─── RECORDS TO USE
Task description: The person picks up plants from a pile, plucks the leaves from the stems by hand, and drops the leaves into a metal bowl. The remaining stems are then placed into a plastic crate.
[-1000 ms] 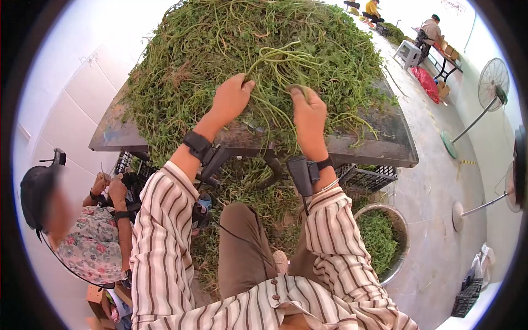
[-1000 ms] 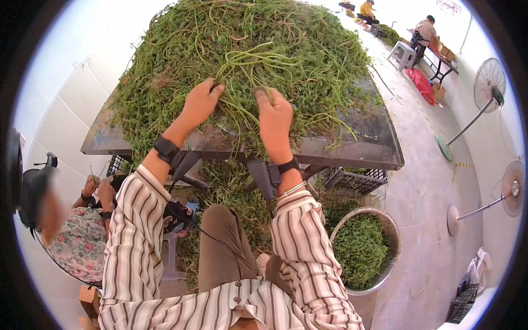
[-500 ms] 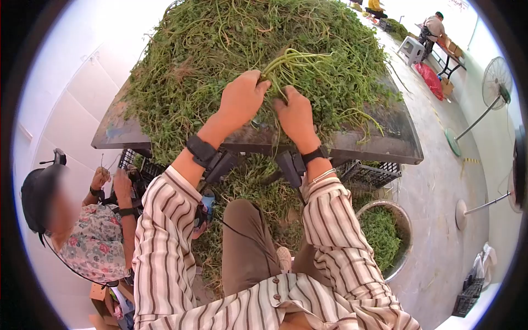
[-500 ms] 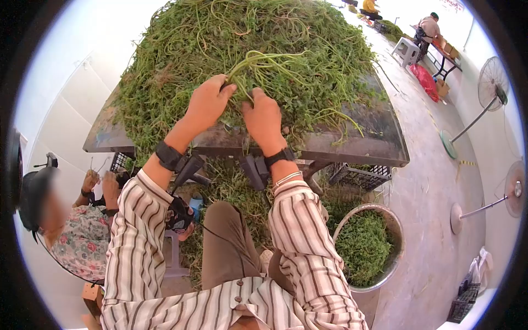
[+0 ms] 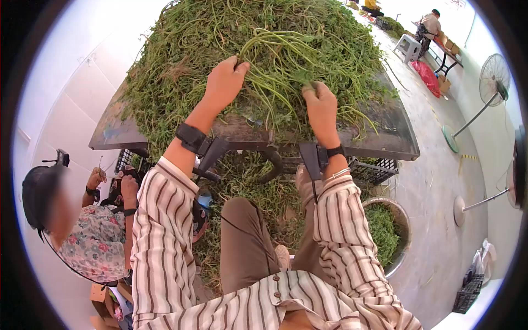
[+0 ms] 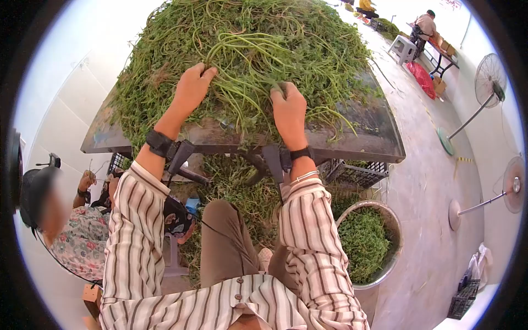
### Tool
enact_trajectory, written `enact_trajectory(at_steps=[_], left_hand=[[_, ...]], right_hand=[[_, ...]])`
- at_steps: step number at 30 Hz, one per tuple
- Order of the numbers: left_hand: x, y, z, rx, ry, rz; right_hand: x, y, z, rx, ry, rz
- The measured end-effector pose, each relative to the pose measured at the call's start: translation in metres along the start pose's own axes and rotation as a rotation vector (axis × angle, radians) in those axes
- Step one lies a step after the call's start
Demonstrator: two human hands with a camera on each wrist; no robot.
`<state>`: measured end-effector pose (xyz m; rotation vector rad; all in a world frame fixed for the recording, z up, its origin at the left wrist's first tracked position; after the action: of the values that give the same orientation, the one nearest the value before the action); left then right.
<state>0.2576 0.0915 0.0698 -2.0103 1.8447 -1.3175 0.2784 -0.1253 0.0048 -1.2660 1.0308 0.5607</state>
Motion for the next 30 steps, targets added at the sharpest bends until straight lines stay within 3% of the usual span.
enact_trajectory(at_steps=[4,6,9,13,19,30], left_hand=[[0.007,0.003,0.0,0.005,-0.029,0.03],[0.01,0.002,-0.001,0.015,-0.022,0.047],[0.015,0.001,-0.001,0.019,-0.017,0.044],[0.009,-0.006,0.003,0.041,-0.036,0.073],[0.02,0.001,0.001,-0.026,-0.035,0.031],[0.022,0.015,0.007,-0.058,0.003,0.045]], right_hand=[[-0.017,0.009,-0.001,-0.102,-0.162,0.202],[-0.022,0.013,0.006,-0.174,-0.148,0.076],[-0.025,0.017,0.013,-0.142,-0.097,-0.054],[-0.039,0.027,0.013,-0.229,-0.169,0.08],[-0.031,0.035,0.032,-0.195,0.033,-0.131],[-0.027,0.039,0.043,-0.127,0.133,-0.276]])
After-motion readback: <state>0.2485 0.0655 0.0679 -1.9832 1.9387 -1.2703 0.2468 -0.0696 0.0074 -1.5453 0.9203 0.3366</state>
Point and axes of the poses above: each hand's wrist, its own y-axis away from the middle knuckle, its own z-axis out of the palm, x = y × z, the point moved 3 cm from there along -y, towards the middle knuckle, and after that the axes turned 12 degrees about x, right-handed, at the moved point
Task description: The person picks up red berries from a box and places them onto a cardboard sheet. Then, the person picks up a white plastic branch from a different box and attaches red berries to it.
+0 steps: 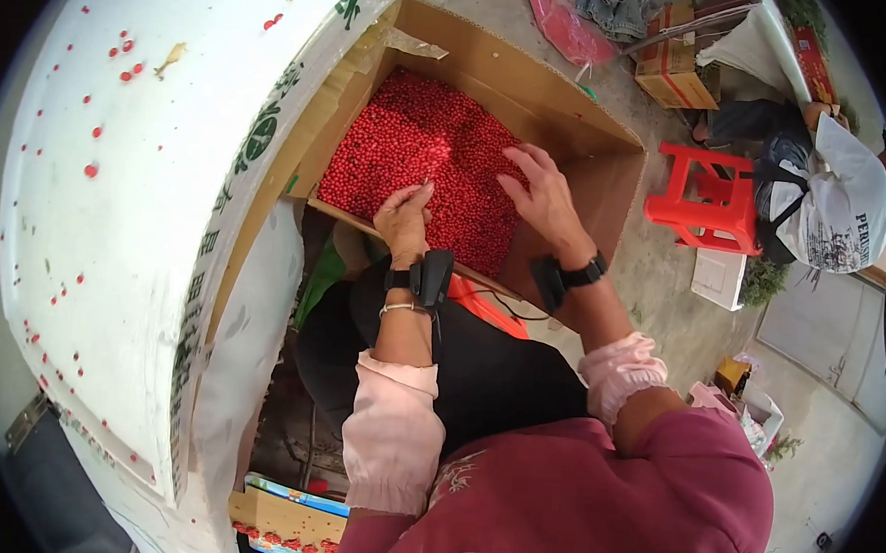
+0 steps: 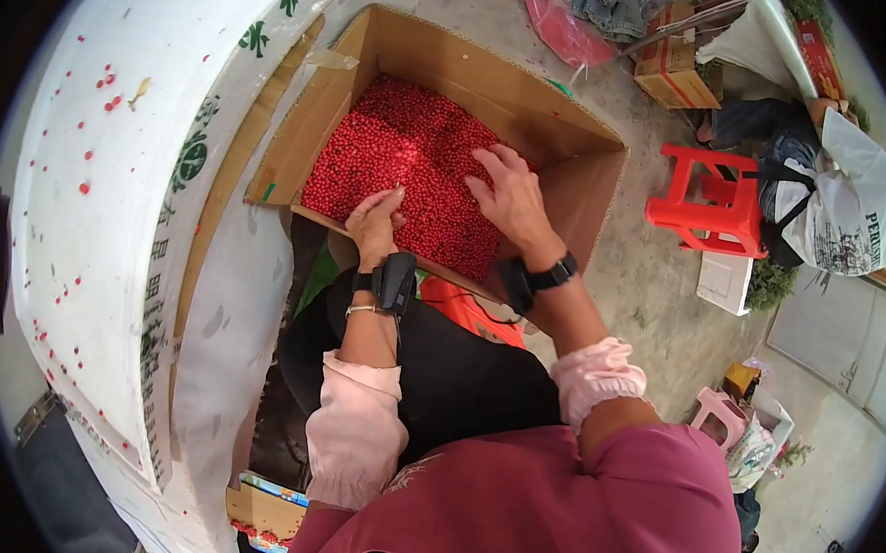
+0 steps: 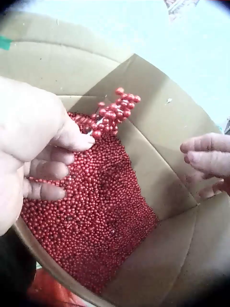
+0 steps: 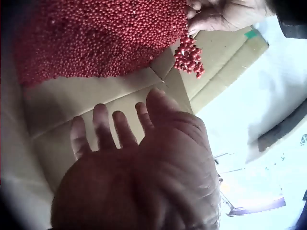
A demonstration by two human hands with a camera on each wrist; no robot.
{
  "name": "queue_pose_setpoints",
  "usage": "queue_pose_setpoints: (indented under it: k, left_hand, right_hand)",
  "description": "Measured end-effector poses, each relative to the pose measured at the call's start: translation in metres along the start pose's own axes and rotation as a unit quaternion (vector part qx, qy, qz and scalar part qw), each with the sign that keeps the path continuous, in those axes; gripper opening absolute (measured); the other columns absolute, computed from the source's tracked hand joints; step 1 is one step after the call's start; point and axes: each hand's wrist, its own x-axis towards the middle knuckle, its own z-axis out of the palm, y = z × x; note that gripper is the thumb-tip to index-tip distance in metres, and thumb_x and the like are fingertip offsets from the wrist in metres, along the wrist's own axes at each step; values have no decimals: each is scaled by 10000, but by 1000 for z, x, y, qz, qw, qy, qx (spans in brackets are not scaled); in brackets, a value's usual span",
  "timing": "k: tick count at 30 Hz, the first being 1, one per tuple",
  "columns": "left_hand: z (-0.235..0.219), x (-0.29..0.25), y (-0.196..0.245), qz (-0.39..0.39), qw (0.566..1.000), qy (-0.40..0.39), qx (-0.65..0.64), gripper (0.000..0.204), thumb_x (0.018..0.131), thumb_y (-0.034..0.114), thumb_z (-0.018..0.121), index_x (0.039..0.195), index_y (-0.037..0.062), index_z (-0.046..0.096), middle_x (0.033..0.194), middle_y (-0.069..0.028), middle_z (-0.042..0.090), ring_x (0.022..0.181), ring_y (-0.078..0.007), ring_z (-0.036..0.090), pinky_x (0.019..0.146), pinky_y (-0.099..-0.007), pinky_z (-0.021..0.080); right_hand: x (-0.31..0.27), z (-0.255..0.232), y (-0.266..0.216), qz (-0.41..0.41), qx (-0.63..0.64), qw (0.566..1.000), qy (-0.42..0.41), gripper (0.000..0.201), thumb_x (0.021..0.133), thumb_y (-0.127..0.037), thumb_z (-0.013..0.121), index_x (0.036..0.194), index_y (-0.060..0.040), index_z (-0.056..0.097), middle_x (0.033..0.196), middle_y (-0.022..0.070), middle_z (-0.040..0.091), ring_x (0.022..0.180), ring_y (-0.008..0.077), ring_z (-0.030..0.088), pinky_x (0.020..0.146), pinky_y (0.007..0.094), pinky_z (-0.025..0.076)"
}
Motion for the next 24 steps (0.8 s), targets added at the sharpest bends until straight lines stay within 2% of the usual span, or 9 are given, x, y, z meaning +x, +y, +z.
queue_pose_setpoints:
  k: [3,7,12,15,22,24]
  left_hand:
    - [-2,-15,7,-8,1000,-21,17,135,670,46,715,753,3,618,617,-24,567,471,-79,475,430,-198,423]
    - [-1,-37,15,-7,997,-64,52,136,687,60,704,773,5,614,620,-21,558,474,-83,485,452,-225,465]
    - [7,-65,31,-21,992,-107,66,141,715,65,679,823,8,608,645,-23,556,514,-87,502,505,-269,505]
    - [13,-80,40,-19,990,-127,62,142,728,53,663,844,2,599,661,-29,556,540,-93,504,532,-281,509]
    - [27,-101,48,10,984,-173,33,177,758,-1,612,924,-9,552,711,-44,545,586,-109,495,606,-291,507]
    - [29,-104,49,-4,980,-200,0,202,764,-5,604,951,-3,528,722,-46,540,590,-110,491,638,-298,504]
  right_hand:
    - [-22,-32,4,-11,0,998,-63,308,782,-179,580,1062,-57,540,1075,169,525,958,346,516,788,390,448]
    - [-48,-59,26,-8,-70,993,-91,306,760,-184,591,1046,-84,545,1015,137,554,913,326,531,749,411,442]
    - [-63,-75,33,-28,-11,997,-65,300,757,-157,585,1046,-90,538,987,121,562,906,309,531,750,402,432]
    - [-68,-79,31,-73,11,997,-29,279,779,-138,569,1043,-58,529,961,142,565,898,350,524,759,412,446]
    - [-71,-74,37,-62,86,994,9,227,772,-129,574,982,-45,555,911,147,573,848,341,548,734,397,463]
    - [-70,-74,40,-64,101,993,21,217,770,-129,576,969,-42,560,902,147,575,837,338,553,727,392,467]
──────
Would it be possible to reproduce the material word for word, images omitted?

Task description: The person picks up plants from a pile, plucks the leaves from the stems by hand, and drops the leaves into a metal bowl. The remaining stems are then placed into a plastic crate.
[-1000 ms] 
[-1000 ms] 
[-500 ms] 
[-500 ms] 
[+0 ms] 
[+0 ms] 
### Tool
enact_trajectory, written `enact_trajectory(at_steps=[_], left_hand=[[_, ...]], right_hand=[[_, ...]])`
- at_steps: step number at 30 Hz, one per tuple
- Order of the numbers: left_hand: x, y, z, rx, ry, rz; right_hand: x, y, z, rx, ry, rz
- The measured end-effector pose, each relative to the pose measured at the call's start: translation in metres along the start pose's own axes and rotation as a rotation vector (axis × angle, radians) in those axes
- Step one lies a step after the call's start
Demonstrator: two human hands with a camera on each wrist; no robot.
`<state>`: measured end-effector pose (xyz m; rotation vector rad; all in a world frame fixed for the recording, z up, its origin at the left wrist's first tracked position; after the action: of the values that give the same orientation, the one nearest the value before the action); left then right.
<state>0.2576 0.0915 0.0698 -2.0103 1.8447 -1.3175 0.2784 -0.1253 0.0048 -1.2660 1.0308 0.5607</state>
Motion for the next 30 steps, targets added at the sharpest bends until straight lines stay within 3% of the usual span.
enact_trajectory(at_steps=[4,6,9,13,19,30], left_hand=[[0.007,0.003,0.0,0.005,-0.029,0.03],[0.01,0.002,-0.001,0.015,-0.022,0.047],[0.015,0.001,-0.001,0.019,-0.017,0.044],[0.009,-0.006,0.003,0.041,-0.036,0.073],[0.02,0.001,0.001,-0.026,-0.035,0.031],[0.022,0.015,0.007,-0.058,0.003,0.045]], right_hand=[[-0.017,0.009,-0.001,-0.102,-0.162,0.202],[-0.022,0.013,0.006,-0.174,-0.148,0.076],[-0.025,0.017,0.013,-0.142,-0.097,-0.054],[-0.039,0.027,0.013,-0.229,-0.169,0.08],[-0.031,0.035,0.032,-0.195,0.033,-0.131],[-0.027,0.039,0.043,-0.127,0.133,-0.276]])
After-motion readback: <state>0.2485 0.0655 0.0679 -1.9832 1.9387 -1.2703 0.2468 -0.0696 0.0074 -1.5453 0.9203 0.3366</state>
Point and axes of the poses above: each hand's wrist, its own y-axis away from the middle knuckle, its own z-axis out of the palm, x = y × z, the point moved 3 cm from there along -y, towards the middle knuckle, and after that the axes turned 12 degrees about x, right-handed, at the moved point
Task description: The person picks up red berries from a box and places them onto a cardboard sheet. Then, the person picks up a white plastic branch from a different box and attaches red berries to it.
+0 steps: 
+0 steps: 
+0 steps: 
+0 steps: 
A demonstration by two human hands with a camera on each wrist; no robot.
{
  "name": "queue_pose_setpoints",
  "usage": "queue_pose_setpoints: (indented under it: k, left_hand, right_hand)",
  "description": "Measured end-effector poses, each relative to the pose measured at the call's start: translation in metres along the start pose's own axes and rotation as a unit quaternion (vector part qx, qy, qz and scalar part qw), each with the sign that keeps the path continuous, in those axes; gripper opening absolute (measured); the other columns absolute, computed from the source's tracked hand joints; step 1 is one step after the call's start; point and axes: each hand's wrist, its own x-axis towards the middle knuckle, its own z-axis out of the palm, y = z × x; note that gripper is the thumb-tip to index-tip distance in metres, and thumb_x and the like are fingertip offsets from the wrist in metres, along the wrist's own axes at each step; values have no decimals: each is scaled by 10000, but by 1000 for z, x, y, qz, qw, qy, qx (spans in brackets are not scaled); in brackets, a value's usual span",
  "timing": "k: tick count at 30 Hz, the first being 1, one per tuple",
  "columns": "left_hand: z (-0.235..0.219), x (-0.29..0.25), y (-0.196..0.245), qz (-0.39..0.39), qw (0.566..1.000), qy (-0.40..0.39), qx (-0.65..0.64), gripper (0.000..0.204), thumb_x (0.018..0.131), thumb_y (-0.034..0.114), thumb_z (-0.018..0.121), index_x (0.039..0.195), index_y (-0.037..0.062), index_z (-0.046..0.096), middle_x (0.033..0.194), middle_y (-0.069..0.028), middle_z (-0.042..0.090), ring_x (0.022..0.181), ring_y (-0.078..0.007), ring_z (-0.036..0.090), pinky_x (0.019..0.146), pinky_y (-0.099..-0.007), pinky_z (-0.021..0.080); right_hand: x (-0.31..0.27), z (-0.255..0.232), y (-0.266..0.216), qz (-0.41..0.41), qx (-0.63..0.64), qw (0.566..1.000), qy (-0.42..0.41), gripper (0.000..0.201), thumb_x (0.021..0.133), thumb_y (-0.127..0.037), thumb_z (-0.013..0.121), index_x (0.036..0.194), index_y (-0.060..0.040), index_z (-0.056..0.097), middle_x (0.033..0.196), middle_y (-0.022..0.070), middle_z (-0.040..0.091), ring_x (0.022..0.180), ring_y (-0.008..0.077), ring_z (-0.030..0.088), pinky_x (0.020..0.146), pinky_y (0.007..0.094), pinky_z (-0.025..0.076)"
}
Motion for the next 24 steps (0.8 s), targets added at the sharpest bends until straight lines stay within 2% of the usual span, or 9 are given, x, y, z meaning +x, +y, +z.
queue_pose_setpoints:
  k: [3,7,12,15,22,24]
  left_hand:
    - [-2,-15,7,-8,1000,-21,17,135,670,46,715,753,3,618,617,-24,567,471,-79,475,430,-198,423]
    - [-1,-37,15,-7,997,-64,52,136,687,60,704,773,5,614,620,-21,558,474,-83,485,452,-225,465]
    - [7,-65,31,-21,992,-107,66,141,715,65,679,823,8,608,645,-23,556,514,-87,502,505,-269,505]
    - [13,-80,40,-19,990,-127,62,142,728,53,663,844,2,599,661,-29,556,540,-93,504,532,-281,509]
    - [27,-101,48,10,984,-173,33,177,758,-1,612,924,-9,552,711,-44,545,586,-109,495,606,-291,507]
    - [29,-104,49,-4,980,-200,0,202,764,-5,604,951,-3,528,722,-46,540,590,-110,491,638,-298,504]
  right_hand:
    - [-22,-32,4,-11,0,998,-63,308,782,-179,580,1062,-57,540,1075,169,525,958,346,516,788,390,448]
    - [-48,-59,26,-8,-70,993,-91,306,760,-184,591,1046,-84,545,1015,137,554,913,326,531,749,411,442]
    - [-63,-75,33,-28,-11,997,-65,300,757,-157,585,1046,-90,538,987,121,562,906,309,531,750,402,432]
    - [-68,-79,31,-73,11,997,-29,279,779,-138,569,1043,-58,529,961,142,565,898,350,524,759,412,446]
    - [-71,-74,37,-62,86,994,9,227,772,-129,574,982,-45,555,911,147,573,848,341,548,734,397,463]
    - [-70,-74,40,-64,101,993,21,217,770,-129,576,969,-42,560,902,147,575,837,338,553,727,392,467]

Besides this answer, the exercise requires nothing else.